# Solvay Pharmaceuticals, Inc. submits NDA to the FDA for Cilansetron



## Jeffrey Roberts (Apr 15, 1987)

Press Release Source: Solvay Pharmaceuticals, Inc. Solvay Pharmaceuticals, Inc. submits New Drug Application to the United States Food and Drug Administration for cilansetron to treat Irritable Bowel Syndrome with diarrhea predominance in men and womenThursday July 1, 2:30 am ET MARIETTA, Ga., July 1 /PRNewswire/ -- Solvay Pharmaceuticals, Inc. announced today that it has submitted a new drug application (NDA) for cilansetron, an investigational product being studied for the treatment of irritable bowel syndrome with diarrhea predominance (IBS-D), to the FDA on June 30, 2004. The submission left the company's Marietta, Ga. facility on June 30, 2004, and is scheduled to arrive at the FDA on July 1, 2004. The company included an extensive Appropriate Use Plan as part of its submission.

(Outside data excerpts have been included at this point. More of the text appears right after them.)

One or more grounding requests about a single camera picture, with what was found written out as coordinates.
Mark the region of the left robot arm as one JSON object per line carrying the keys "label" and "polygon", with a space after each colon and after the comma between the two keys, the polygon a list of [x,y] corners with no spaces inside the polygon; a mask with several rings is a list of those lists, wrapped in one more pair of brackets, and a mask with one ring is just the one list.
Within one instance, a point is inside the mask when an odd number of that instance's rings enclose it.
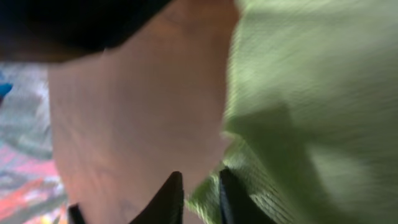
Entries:
{"label": "left robot arm", "polygon": [[1,0],[1,60],[58,63],[122,45],[170,0]]}

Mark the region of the light green cloth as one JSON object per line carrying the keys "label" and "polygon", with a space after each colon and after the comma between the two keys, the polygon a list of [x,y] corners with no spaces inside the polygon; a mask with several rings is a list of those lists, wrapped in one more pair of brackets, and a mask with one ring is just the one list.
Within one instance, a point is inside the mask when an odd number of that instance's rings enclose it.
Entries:
{"label": "light green cloth", "polygon": [[397,222],[397,0],[247,0],[221,161],[277,223]]}

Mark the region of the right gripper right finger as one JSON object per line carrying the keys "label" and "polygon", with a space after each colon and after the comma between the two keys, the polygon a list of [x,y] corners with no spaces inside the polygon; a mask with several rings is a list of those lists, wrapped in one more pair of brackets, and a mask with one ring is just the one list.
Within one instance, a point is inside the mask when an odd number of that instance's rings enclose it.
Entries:
{"label": "right gripper right finger", "polygon": [[221,170],[219,177],[222,224],[276,224],[254,203],[229,169]]}

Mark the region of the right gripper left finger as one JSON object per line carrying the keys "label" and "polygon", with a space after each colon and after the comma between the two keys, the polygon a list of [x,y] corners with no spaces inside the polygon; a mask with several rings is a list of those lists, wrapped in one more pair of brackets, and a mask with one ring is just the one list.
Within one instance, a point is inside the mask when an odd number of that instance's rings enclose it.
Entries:
{"label": "right gripper left finger", "polygon": [[183,177],[175,171],[130,224],[182,224],[183,205]]}

Per FDA guidance, the company expects a response from the FDA regarding acceptance of the application within the next 60 days."The filing of the cilansetron NDA in the United States represents a treatment advance that will address many of the unmet needs of people with IBS-D, improving the quality of life for men and women who struggle with this disease on a daily basis," said Dr. Harold Shlevin, Solvay Pharmaceuticals, Inc. President and CEO.The NDA submission is based on efficacy and safety studies in more than 4,000 patients worldwide with IBS-D. Cilansetron is a 5-HT3 receptor antagonist, which has been shown to inhibit 5-HT3 receptors, resulting in decreased GI motility, secretion, and sensation, thus improving symptoms of IBS-D in both men and women. Current 5-HT3 therapies indicated for IBS are approved for women only.Solvay Pharmaceuticals, Inc. (http://www.solvaypharmaceuticals-us.com) of Marietta, Georgia (USA), is a research-driven pharmaceutical company that seeks to fulfill unmet medical needs in the therapeutic areas of cardiology, gastroenterology, mental health, women's health and a select group of specialized markets including men's health, antiemetics and hematology. It is a part of the global Solvay Pharmaceuticals organization whose core activities consist of discovering, developing and manufacturing medicines for human use. Solvay Pharmaceuticals, Inc. is a subsidiary corporation of the worldwide Solvay Group of chemical and pharmaceutical companies headquartered in Brussels, Belgium. --------------------------------------------------------------------------------Source: Solvay Pharmaceuticals, Inc.


----------



## jjohnson (Apr 29, 2004)

Jeff,I was wondering if you might be able to answer a question about this press release. When it states that a decision must be made in 60 days, do you think that refers to the ultimate acceptance or rejection of the drug? Is this fast track approval? Any response would be much appreciated. Thanks.


----------



## Jeffrey Roberts (Apr 15, 1987)

My understanding is that within the 60 days the FDA only considers the NDA and whether to accept it. Afterwhich, the FDA has 10 months to respond to it, ie: approve or not approve the NDA. I do not know if this qualifies as fast track or not.Jeff


----------



## jjohnson (Apr 29, 2004)

Jeff,Thanks much for the clarification. I guess it looks like we're still going to have to wait awhile. Still, if it is approved, I think you might be able to take some amount of personal credit for it. I read about your hard work in getting Lotronex back on the market, and I think the FDA would probably be much more hostile to the idea of approving cilansetron if not for that.PS Sorry about posting my question twice


----------